For comparison, we applied the singular value decomposition (SVD) method to this problem. SVD has been popularly used in collaborative filtering, which decomposes a matrix (with missing values) into two components U and V. The singular values have been folded into these matrices. A low-rank approximation for the original matrix can then be obtained based on the decomposition with a specified number of singular values. The SVD method has been implemented in the R package recommenderlab [47], which allows the existence of missing values in the matrix decomposition. For this example, we have tried different numbers of singular values with the results summarized in Table 2. The comparison indicates that the RBM-ICMLE method performs much better than the SVD method. The outperformance of the RBM-ICMLE method may be due to the non-linearity of the RBM model. Extension of the RBM-ICMLE method to general collaborative filtering problems is of great interest.

For this example, we have formulated the problem as a missing data problem and employed the RBM model to tackle the associated prediction problem. We have tried to compare the proposed ICMLE algorithm with the CD algorithm on this example. Unfortunately, it is unclear how the CD algorithm can be applied to the problems with missing data. At least, to the best of our knowledge, there is no a public package where the CD algorithm can be run with missing data.

5. DISCUSSION

We have proposed an innovative and fast algorithm for training RBMs by incorporating conditional maximum likelihood estimation into the ICRO algorithm, which gets around the intractable normalizing constant problem encountered by the existing CD algorithm. The numerical results indicate that the proposed algorithm can provide a drastic improvement over the CD algorithm in RBM training. In addition, the proposed algorithm has an automatic mechanism to drop out redundant connections for the RBM.We also gave an extension of the proposed algorithm for how to cope with missing visible data in RBM training, and illustrated its application using an example on drug-target interaction predictions.
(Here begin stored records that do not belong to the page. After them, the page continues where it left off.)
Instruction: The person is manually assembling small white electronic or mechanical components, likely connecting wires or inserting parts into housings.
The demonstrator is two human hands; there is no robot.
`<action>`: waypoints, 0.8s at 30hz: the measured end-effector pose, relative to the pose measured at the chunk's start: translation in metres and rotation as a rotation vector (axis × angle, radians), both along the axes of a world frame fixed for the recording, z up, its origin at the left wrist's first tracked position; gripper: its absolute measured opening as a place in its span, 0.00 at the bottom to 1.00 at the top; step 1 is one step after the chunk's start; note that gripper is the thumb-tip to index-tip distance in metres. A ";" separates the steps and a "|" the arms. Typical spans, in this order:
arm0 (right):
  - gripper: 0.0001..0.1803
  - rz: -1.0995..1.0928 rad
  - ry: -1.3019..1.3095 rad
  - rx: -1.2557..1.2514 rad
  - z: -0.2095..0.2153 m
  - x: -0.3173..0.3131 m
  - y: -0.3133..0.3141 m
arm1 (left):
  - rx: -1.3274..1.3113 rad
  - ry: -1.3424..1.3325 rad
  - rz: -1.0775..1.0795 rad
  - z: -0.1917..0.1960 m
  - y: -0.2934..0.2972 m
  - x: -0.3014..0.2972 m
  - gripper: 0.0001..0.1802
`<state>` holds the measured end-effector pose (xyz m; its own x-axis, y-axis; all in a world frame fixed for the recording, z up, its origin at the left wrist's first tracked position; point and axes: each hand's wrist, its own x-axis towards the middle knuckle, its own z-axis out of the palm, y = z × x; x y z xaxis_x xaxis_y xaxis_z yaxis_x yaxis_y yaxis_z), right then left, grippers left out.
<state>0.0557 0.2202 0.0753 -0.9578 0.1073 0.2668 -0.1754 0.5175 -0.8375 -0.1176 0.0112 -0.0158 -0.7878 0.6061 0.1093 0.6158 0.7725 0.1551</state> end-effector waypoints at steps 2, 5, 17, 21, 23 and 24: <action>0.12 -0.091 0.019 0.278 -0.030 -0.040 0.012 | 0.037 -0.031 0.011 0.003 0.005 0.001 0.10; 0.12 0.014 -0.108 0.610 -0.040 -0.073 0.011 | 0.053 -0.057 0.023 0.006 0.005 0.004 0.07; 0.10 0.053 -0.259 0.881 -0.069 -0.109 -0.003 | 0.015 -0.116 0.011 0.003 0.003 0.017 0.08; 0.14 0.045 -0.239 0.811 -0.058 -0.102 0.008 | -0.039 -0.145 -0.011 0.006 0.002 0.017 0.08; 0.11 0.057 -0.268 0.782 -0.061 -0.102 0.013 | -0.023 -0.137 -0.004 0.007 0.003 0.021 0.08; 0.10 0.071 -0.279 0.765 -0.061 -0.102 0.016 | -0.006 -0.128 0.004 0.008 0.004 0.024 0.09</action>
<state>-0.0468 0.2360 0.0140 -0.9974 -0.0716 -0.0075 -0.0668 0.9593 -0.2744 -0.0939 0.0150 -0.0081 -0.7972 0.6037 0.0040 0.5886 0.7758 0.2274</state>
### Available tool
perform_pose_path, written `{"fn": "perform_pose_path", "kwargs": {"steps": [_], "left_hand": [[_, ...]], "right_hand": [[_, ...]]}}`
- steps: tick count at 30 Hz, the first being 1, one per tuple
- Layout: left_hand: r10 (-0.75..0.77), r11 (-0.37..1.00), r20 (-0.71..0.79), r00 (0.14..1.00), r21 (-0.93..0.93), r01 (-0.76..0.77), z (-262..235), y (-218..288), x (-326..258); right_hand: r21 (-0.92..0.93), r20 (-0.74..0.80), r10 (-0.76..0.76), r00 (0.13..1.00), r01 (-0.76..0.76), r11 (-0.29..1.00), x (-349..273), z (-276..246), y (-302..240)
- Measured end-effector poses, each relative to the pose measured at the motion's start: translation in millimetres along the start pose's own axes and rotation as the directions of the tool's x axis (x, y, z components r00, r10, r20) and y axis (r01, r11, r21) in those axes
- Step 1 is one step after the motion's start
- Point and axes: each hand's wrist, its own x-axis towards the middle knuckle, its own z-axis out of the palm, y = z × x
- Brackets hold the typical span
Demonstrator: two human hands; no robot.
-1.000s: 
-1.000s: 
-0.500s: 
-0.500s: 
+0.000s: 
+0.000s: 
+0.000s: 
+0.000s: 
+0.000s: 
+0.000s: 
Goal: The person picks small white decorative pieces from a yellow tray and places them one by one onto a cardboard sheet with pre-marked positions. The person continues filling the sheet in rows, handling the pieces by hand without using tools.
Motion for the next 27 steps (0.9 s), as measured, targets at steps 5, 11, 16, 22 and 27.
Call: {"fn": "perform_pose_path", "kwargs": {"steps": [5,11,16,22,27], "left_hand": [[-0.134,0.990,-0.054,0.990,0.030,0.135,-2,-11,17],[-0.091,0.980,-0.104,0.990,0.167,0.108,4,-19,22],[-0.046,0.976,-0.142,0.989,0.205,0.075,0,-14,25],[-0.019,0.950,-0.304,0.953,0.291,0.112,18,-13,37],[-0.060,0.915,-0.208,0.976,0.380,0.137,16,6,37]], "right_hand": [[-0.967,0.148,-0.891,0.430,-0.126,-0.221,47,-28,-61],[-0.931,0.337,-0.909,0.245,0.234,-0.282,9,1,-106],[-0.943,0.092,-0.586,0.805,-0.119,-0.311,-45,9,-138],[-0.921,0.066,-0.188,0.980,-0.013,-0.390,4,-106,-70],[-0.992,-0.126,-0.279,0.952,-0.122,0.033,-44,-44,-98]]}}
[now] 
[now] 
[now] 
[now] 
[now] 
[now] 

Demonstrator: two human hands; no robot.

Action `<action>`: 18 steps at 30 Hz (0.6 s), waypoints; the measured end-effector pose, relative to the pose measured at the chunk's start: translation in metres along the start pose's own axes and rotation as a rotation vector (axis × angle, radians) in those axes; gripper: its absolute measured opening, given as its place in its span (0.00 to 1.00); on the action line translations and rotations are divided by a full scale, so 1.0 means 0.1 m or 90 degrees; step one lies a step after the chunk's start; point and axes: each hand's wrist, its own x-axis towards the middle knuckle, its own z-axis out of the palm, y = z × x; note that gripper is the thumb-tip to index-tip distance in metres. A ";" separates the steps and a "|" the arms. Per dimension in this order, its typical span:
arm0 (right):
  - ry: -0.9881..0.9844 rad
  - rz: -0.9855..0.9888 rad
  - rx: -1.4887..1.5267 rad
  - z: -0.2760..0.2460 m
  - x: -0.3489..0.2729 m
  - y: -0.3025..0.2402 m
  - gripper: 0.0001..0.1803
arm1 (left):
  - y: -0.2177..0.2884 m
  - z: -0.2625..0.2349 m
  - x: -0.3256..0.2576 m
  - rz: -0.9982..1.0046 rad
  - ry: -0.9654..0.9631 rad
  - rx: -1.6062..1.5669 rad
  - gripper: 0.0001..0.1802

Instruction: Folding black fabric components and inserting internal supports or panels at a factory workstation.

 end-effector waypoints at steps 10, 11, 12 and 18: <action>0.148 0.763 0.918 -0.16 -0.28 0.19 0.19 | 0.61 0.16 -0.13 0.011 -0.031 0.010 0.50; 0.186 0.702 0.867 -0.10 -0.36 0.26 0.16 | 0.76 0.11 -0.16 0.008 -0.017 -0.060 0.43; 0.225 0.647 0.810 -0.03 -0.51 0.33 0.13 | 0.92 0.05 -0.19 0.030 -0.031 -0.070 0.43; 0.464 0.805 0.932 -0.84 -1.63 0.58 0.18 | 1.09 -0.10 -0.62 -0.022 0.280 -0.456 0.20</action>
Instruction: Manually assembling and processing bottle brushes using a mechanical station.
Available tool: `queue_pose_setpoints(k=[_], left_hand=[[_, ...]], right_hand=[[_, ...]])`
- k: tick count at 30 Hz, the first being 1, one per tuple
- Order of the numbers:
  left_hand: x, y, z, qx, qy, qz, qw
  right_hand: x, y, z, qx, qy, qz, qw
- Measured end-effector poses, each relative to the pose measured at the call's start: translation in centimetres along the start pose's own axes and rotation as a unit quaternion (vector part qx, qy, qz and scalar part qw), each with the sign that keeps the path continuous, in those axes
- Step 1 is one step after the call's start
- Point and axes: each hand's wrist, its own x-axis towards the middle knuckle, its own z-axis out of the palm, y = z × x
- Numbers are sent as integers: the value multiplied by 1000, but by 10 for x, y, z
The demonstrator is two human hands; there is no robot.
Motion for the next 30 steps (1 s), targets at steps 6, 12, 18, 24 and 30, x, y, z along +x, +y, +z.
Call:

The proposed ICMLE algorithm induces two interleaved Markov chains, one for the parameters of the RBM and the other for the imputed hidden variables. The convergence of the algorithm can then be diagnosed using the methods developed for Markov chains, such as the Gelman-Rubin statistic[48], which is essentially the same as what we did in Figure 2. That is, we can run the algorithm multiple times and diagnose the convergence of these runs by comparing the paths of a summary statistic resulted from each run. The summary statistic can be reconstruction error, which is very easy to compute for RBMs, or some other summary statistics. [49] pointed out that for the CD algorithm, the reconstruction error is a poor measure of training progress as it is not the function that the CD algorithm aims to optimize. However, for the proposed ICMLE algorithm, the reconstruction error can still work as a good summary statistic for assessing the convergence of the algorithm. This is due to that the convergence of the ICML algorithm should be assessed based on multiple runs due to its Markov property, while the convergence of the CD algorithm is assessed based on a single run. In addition, the reconstruction error measures the performance of the RBM model in feature coding and extraction, the major goal of the RBM model.

Regarding computation, we note that the proposed ICMLE algorithm can be further accelerated by working with only a random subset of the full dataset at each iteration, similar to the stochastic gradient algorithm employed in deep learning. The reason why this strategy works is that the ICRO algorithm requires only an estimate of ${\mathit{\theta }}_{*}^{(t)}$ obtained at each iteration instead of the exact maximizer of the pseudo-complete data likelihood. However, as expected, this strategy works at a price of high variation of the Markov chains for both the parameter estimates and imputed hidden variables.

In this paper, we considered only the RBMs with the visible units restricted to binary variables. Extension to the cases where the visible units are multinomial or Gaussian is straightforward. For the former, each parameter block θ_j can be estimated by solving a multiclass logistic regression; and for the latter, each parameter block θ_j can be estimated by solving a linear regression.